China: Let the golden solar energy shine in
Global production of solar photovoltaic (PV) cells has been racing ahead by leaps and bounds in recent years.
By Jeff Bairstow
Global production of solar photovoltaic (PV) cells has been racing ahead by leaps and bounds in recent years. According to recent market-research reports by the Worldwatch Institute (Washington, D.C.; www.worldwatch.org) and the Prometheus Institute (Cambridge, MA; www.prometheus.org), China has now passed the United States in the production of traditional PV cells, trailing behind only Germany and Japan. And even that ranking may soon change, say the researchers. Take just one booming example: China’s leading PV manufacturer, Suntech Power (Wuxi, China; www.suntech-power.com), became the world’s fourth largest maker of PV cells in 2006, after a healthy $455 million IPO in 2005. Offered initially at $15 per share, Suntech’s NYSE-listed stock was trading earlier this year at almost $35 per share, giving the company a market value of a whopping $5.5 billion, according to a glowing report in The Wall Street Journal.
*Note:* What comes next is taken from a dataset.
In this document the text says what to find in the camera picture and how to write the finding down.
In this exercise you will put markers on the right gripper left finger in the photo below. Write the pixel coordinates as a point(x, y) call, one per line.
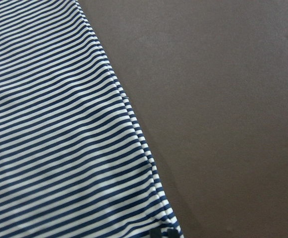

And there’s more to come, claims one of the report’s principal authors. “To say that Chinese PV producers plan to expand production rapidly in the year ahead would be an understatement,” says Travis Bradford, president of the Prometheus Institute. “They have raised billions of dollars from international IPOs to build capacity and increase scale with the goal of driving down costs.”
Four Chinese solar energy IPOs are predicted to come to market this summer alone. Among the solar IPOs expected are LDK Solar (Jiangxi, China; www.ldksolar.com) and Yingli Green Energy (Baoding, China). LDK was looking to sell about 17% of the company or some 7.4 million shares priced at about $16 each. The IPO could raise as much as $470 million, a level that would exceed Suntech’s offering. Yingli’s IPO was expected to raise about $350 million with shares priced at around $12.
Business is looking up for the Chinese PV makers as the giant country prepares for the 2008 Beijing Summer Olympics. “Solar energy is the world’s most plentiful energy resource, and the challenge has been tapping it cost-effectively and efficiently,” says Janet Sawin, a senior researcher at the Worldwatch Institute. “We are now seeing two major trends that will accelerate the growth of PV: the development of advanced technologies and the emergence of China as a low-cost producer.”
But the more significant problem for all PV makers is a desperate worldwide shortage of purified polysilicon, long the basic raw material for conventional PV cells. The shortage has led manufacturers to look for novel ways of using polysilicon more efficiently and has accelerated the introduction of new technologies that do not rely on purified silicon and are inherently less expensive to produce.
In the U.S., several companies (including recent startups Miasolé of SantaClara, CA, and Nanosolar of Palo Alto, CA, and let’s not forget the veteran maverick ECD Ovonics of Rochester Hills, MI) are developing PV cells based on amorphous silicon and have been very successful in raising significant amounts of venture capital. The current emphasis among U.S. makers is the scaling up of the mass production of low-cost thin-film PV materials that can be made like rolls of plastic.
The shortage of polysilicon is less acute for Chinese manufacturers such as Suntech and LDK, which are more vertically integrated than their U.S. competition. Not only that, but LDK uses recycled polysilicon, which is much cheaper. But, as the Chinese makers ramp up production, they will be facing market-share pressure both at home and overseas. This could cause the larger makers to cut margins dramatically in the battle for market share, say some observers.
One thing is certain: as the Chinese have become more comfortable in an already thriving domestic market, they will inevitably become the low-cost, high-volume suppliers of choice worldwide for conventional solar cells. The Chinese clearly have the energy to do just that. And, of course, they will be able to buy or lease more advanced technologies from U.S. companies.